One week later, however, police in Frankfurt declared that the story was completely false: no such sexual assaults had been reported, the “victim” in question was not even in Frankfurt at the time, and two individuals were now under investigation for starting the false rumors and wasting police resources.

Bild is the largest-selling newspaper in Europe, with a circulation of about 3m per day, but it has come under attack from other outlets in Germany for stoking anti-immigrant and anti-Muslim flames. When the police announced that the Frankfurt incident was false, Bild published an apology, and claimed that the story, “in no way met the journalistic standards” of the paper. But the fact remains that it was published and reproduced globally, and no quantity of retractions, excuses or apologies from the outlets that ran with it will heal the damage.

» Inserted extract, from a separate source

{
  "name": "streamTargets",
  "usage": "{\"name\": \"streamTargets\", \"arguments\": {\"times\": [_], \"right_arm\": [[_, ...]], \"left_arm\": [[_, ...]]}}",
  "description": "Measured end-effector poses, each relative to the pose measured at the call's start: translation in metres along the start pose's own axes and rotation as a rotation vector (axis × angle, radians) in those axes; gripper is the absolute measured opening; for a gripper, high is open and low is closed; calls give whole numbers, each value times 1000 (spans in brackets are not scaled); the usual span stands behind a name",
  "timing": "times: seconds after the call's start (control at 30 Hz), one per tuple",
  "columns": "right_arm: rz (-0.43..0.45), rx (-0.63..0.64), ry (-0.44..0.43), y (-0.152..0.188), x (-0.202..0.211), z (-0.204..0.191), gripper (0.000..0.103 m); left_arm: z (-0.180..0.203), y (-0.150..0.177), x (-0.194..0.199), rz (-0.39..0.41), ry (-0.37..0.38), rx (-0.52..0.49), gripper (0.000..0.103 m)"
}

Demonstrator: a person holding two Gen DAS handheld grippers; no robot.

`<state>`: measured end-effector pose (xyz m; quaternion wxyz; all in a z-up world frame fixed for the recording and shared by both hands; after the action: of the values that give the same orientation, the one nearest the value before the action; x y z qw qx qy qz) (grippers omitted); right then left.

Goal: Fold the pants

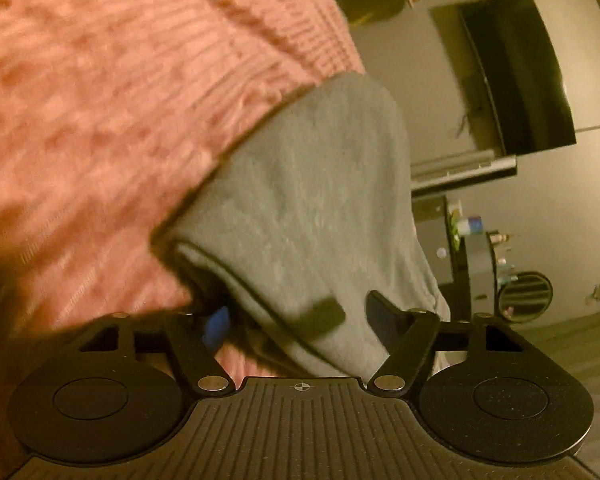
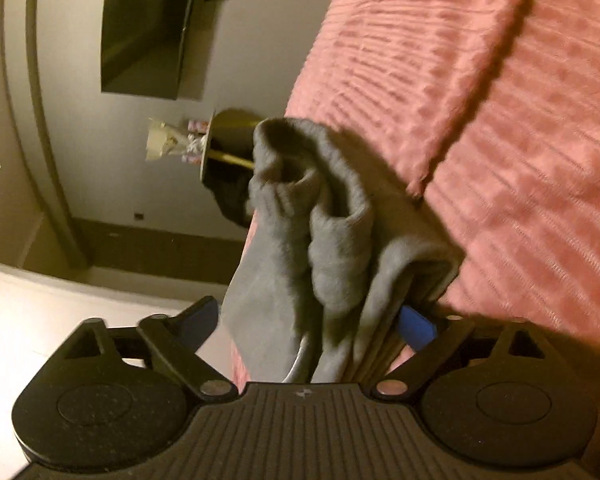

The perverted power of bigotry is that, once firmly entrenched, facts and logic make few dents in its armor. Even blatant lies like Kellyanne Conway’s Bowling Green massacre can be explained away as understandable mistakes. After all, those you have stereotyped are “likely” to do bad things, and so suspicion is not only logical, it’s patriotic. It is the same logic that allows people in the US to see police officers shooting unarmed black suspects in the back and say: “Yes, but why was he stopped by the police in the first place?”

So, as we contemplate the social, political and media environment in which Donald Trump has attempted to ban many Muslims from entering the United States, let us spare a thought for the Muslim attacks that never were, and the media coverage they were always guaranteed to receive. In the world of bigotry, fake stories don’t matter when you are discussing people who are seen as criminal by their very existence. It makes life, and politics, very simple.